BRIEF =>
Set down the records again, keeping each line exactly as it is.

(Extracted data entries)
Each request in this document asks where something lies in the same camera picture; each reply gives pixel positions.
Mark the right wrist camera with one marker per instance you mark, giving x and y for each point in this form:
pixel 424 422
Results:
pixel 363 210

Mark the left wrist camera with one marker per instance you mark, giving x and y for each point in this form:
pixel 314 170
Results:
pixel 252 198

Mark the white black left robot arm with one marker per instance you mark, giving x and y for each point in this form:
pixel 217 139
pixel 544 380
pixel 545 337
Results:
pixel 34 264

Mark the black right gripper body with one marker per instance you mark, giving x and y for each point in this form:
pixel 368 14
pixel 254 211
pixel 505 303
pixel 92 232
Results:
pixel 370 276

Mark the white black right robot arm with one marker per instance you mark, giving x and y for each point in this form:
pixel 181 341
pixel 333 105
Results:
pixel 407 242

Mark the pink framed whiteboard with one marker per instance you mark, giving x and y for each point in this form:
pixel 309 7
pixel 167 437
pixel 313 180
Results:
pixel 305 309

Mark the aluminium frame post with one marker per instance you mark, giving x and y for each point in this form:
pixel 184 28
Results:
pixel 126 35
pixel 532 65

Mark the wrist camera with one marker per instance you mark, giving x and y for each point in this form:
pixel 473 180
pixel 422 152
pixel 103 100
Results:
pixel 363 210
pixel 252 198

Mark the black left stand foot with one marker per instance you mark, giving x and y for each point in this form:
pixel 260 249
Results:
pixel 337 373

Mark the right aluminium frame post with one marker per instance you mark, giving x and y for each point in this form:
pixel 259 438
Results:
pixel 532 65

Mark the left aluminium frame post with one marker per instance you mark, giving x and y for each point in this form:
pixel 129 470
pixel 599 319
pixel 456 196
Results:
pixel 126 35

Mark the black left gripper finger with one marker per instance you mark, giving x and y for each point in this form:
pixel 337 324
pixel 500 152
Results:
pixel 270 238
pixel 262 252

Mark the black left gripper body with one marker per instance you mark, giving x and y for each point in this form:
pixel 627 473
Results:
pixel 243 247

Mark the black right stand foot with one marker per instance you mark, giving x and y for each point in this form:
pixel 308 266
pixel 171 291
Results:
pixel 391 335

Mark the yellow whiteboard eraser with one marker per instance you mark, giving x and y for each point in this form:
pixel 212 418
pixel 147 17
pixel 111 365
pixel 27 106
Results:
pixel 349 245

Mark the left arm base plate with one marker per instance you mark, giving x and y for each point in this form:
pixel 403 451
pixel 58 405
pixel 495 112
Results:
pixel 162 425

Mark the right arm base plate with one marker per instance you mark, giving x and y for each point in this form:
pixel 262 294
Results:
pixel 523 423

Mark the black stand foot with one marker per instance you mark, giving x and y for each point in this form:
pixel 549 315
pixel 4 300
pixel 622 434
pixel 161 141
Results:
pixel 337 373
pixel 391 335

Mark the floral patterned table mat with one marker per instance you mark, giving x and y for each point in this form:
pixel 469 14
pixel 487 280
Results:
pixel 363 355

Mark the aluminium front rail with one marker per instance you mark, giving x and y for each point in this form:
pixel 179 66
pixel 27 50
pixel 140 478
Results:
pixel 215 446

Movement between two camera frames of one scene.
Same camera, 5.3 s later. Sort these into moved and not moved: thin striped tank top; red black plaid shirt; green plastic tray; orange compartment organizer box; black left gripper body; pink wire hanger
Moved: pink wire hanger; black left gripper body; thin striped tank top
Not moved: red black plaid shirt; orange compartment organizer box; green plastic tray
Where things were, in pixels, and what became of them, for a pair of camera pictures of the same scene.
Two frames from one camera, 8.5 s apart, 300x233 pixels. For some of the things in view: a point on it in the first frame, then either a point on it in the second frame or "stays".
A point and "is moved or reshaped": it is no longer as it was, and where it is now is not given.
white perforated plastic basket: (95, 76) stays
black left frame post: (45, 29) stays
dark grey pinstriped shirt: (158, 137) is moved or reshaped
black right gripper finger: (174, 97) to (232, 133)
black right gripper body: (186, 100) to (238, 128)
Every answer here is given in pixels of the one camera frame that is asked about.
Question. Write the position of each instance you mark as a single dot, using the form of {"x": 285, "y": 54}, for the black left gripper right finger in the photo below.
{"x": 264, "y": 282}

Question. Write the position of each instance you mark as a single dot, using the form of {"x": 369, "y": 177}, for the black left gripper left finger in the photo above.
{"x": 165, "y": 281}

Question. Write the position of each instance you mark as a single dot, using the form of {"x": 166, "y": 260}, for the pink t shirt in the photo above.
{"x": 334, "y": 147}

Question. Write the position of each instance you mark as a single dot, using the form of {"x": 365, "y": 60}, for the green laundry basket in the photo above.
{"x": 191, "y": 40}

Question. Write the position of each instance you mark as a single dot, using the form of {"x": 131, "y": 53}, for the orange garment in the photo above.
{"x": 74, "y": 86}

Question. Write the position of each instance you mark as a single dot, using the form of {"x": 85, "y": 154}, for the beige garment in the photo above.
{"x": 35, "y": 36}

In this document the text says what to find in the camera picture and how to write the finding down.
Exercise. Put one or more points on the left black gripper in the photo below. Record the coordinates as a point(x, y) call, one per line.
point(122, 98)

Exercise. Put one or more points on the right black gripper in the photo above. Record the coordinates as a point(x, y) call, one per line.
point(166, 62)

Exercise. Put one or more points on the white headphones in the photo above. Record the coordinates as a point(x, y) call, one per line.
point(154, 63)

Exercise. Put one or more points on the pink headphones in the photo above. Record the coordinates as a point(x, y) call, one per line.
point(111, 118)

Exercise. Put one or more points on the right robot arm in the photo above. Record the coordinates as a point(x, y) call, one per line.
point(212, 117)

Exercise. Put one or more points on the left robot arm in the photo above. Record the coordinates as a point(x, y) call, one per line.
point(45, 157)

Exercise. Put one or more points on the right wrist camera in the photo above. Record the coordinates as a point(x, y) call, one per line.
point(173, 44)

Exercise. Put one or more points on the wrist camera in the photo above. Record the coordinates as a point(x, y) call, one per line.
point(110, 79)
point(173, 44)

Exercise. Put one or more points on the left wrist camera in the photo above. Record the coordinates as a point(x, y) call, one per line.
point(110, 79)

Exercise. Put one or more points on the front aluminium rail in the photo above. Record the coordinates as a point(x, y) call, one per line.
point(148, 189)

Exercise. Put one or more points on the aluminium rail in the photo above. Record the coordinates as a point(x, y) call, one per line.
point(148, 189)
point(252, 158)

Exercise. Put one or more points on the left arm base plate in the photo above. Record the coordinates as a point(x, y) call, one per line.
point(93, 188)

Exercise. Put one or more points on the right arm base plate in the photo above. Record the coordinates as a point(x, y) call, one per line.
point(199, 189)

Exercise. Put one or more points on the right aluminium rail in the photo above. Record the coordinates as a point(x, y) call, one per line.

TASK RESULT =>
Each request in this document asks where something lies in the same camera picture; each reply gives pixel positions.
Mark the right wrist camera with one marker per instance you mark, giving x and y for each point in this form:
pixel 424 422
Results:
pixel 363 210

Mark the left wrist camera with one marker per instance you mark, giving x and y for each point in this form:
pixel 314 170
Results:
pixel 252 198

Mark the white black left robot arm with one marker per instance you mark, giving x and y for each point in this form:
pixel 217 139
pixel 544 380
pixel 545 337
Results:
pixel 34 264

Mark the black right gripper body with one marker per instance you mark, giving x and y for each point in this form:
pixel 368 14
pixel 254 211
pixel 505 303
pixel 92 232
Results:
pixel 370 276

Mark the white black right robot arm with one marker per instance you mark, giving x and y for each point in this form:
pixel 181 341
pixel 333 105
Results:
pixel 407 242

Mark the pink framed whiteboard with one marker per instance you mark, giving x and y for each point in this form:
pixel 309 7
pixel 167 437
pixel 313 180
Results:
pixel 305 309

Mark the aluminium frame post with one marker per instance you mark, giving x and y for each point in this form:
pixel 184 28
Results:
pixel 126 35
pixel 532 65

Mark the wrist camera with one marker per instance you mark, giving x and y for each point in this form:
pixel 473 180
pixel 422 152
pixel 103 100
Results:
pixel 363 210
pixel 252 198

Mark the black left stand foot with one marker per instance you mark, giving x and y for each point in this form:
pixel 260 249
Results:
pixel 337 373

Mark the right aluminium frame post with one marker per instance you mark, giving x and y for each point in this form:
pixel 259 438
Results:
pixel 532 65

Mark the left aluminium frame post with one marker per instance you mark, giving x and y for each point in this form:
pixel 129 470
pixel 599 319
pixel 456 196
Results:
pixel 126 35

Mark the black left gripper finger with one marker per instance you mark, giving x and y for each point in this form:
pixel 337 324
pixel 500 152
Results:
pixel 270 238
pixel 262 252

Mark the black left gripper body with one marker per instance you mark, giving x and y for each point in this form:
pixel 627 473
Results:
pixel 243 247

Mark the black right stand foot with one marker per instance you mark, giving x and y for each point in this form:
pixel 308 266
pixel 171 291
Results:
pixel 391 335

Mark the yellow whiteboard eraser with one marker per instance you mark, giving x and y for each point in this form:
pixel 212 418
pixel 147 17
pixel 111 365
pixel 27 106
Results:
pixel 349 245

Mark the left arm base plate with one marker per instance you mark, giving x and y for each point in this form:
pixel 403 451
pixel 58 405
pixel 495 112
Results:
pixel 162 425

Mark the right arm base plate with one marker per instance you mark, giving x and y for each point in this form:
pixel 262 294
Results:
pixel 523 423

Mark the black stand foot with one marker per instance you mark, giving x and y for each point in this form:
pixel 549 315
pixel 4 300
pixel 622 434
pixel 161 141
Results:
pixel 337 373
pixel 391 335

Mark the floral patterned table mat with one marker per instance you mark, giving x and y for each point in this form:
pixel 469 14
pixel 487 280
Results:
pixel 363 355

Mark the aluminium front rail with one marker per instance you mark, giving x and y for each point in this form:
pixel 179 66
pixel 27 50
pixel 140 478
Results:
pixel 215 446

Movement between two camera frames of one scene.
Same camera, 5.3 s later. Sort these into moved and not moved: thin striped tank top; red black plaid shirt; green plastic tray; orange compartment organizer box; black left gripper body; pink wire hanger
Moved: pink wire hanger; black left gripper body; thin striped tank top
Not moved: red black plaid shirt; orange compartment organizer box; green plastic tray
Where things were, in pixels, and what became of them, for a pair of camera pictures of the same scene.
Two frames from one camera, 8.5 s apart, 300x233 pixels. For some of the things in view: a point on it in the first frame, then either a point on it in the second frame or "stays".
A point and "is moved or reshaped": it is no longer as it was, and where it is now is not given.
white perforated plastic basket: (95, 76) stays
black left frame post: (45, 29) stays
dark grey pinstriped shirt: (158, 137) is moved or reshaped
black right gripper finger: (174, 97) to (232, 133)
black right gripper body: (186, 100) to (238, 128)
Every answer here is given in pixels of the one camera frame that is asked about.
Question. Write the position of each instance you mark as a single dot, using the form of {"x": 285, "y": 54}, for the black left gripper right finger in the photo below.
{"x": 264, "y": 282}

Question. Write the position of each instance you mark as a single dot, using the form of {"x": 369, "y": 177}, for the black left gripper left finger in the photo above.
{"x": 165, "y": 281}

Question. Write the position of each instance you mark as a single dot, using the form of {"x": 166, "y": 260}, for the pink t shirt in the photo above.
{"x": 334, "y": 147}

Question. Write the position of each instance you mark as a single dot, using the form of {"x": 365, "y": 60}, for the green laundry basket in the photo above.
{"x": 191, "y": 40}

Question. Write the position of each instance you mark as a single dot, using the form of {"x": 131, "y": 53}, for the orange garment in the photo above.
{"x": 74, "y": 86}

Question. Write the position of each instance you mark as a single dot, using the form of {"x": 85, "y": 154}, for the beige garment in the photo above.
{"x": 35, "y": 36}

In this document the text says what to find in the camera picture and how to write the finding down.
Exercise. Put one or more points on the left black gripper in the photo below. Record the coordinates as a point(x, y) call, one per line.
point(122, 98)

Exercise. Put one or more points on the right black gripper in the photo above. Record the coordinates as a point(x, y) call, one per line.
point(166, 62)

Exercise. Put one or more points on the white headphones in the photo above. Record the coordinates as a point(x, y) call, one per line.
point(154, 63)

Exercise. Put one or more points on the pink headphones in the photo above. Record the coordinates as a point(x, y) call, one per line.
point(111, 118)

Exercise. Put one or more points on the right robot arm in the photo above. Record the coordinates as a point(x, y) call, one per line.
point(212, 117)

Exercise. Put one or more points on the left robot arm in the photo above. Record the coordinates as a point(x, y) call, one per line.
point(45, 157)

Exercise. Put one or more points on the right wrist camera in the photo above. Record the coordinates as a point(x, y) call, one per line.
point(173, 44)

Exercise. Put one or more points on the wrist camera in the photo above. Record the coordinates as a point(x, y) call, one per line.
point(110, 79)
point(173, 44)

Exercise. Put one or more points on the left wrist camera in the photo above. Record the coordinates as a point(x, y) call, one per line.
point(110, 79)

Exercise. Put one or more points on the front aluminium rail in the photo above. Record the coordinates as a point(x, y) call, one per line.
point(148, 189)

Exercise. Put one or more points on the aluminium rail in the photo above. Record the coordinates as a point(x, y) call, one per line.
point(148, 189)
point(252, 158)

Exercise. Put one or more points on the left arm base plate in the photo above. Record the coordinates as a point(x, y) call, one per line.
point(93, 188)

Exercise. Put one or more points on the right arm base plate in the photo above. Record the coordinates as a point(x, y) call, one per line.
point(199, 189)

Exercise. Put one or more points on the right aluminium rail in the photo above. Record the coordinates as a point(x, y) call, one per line.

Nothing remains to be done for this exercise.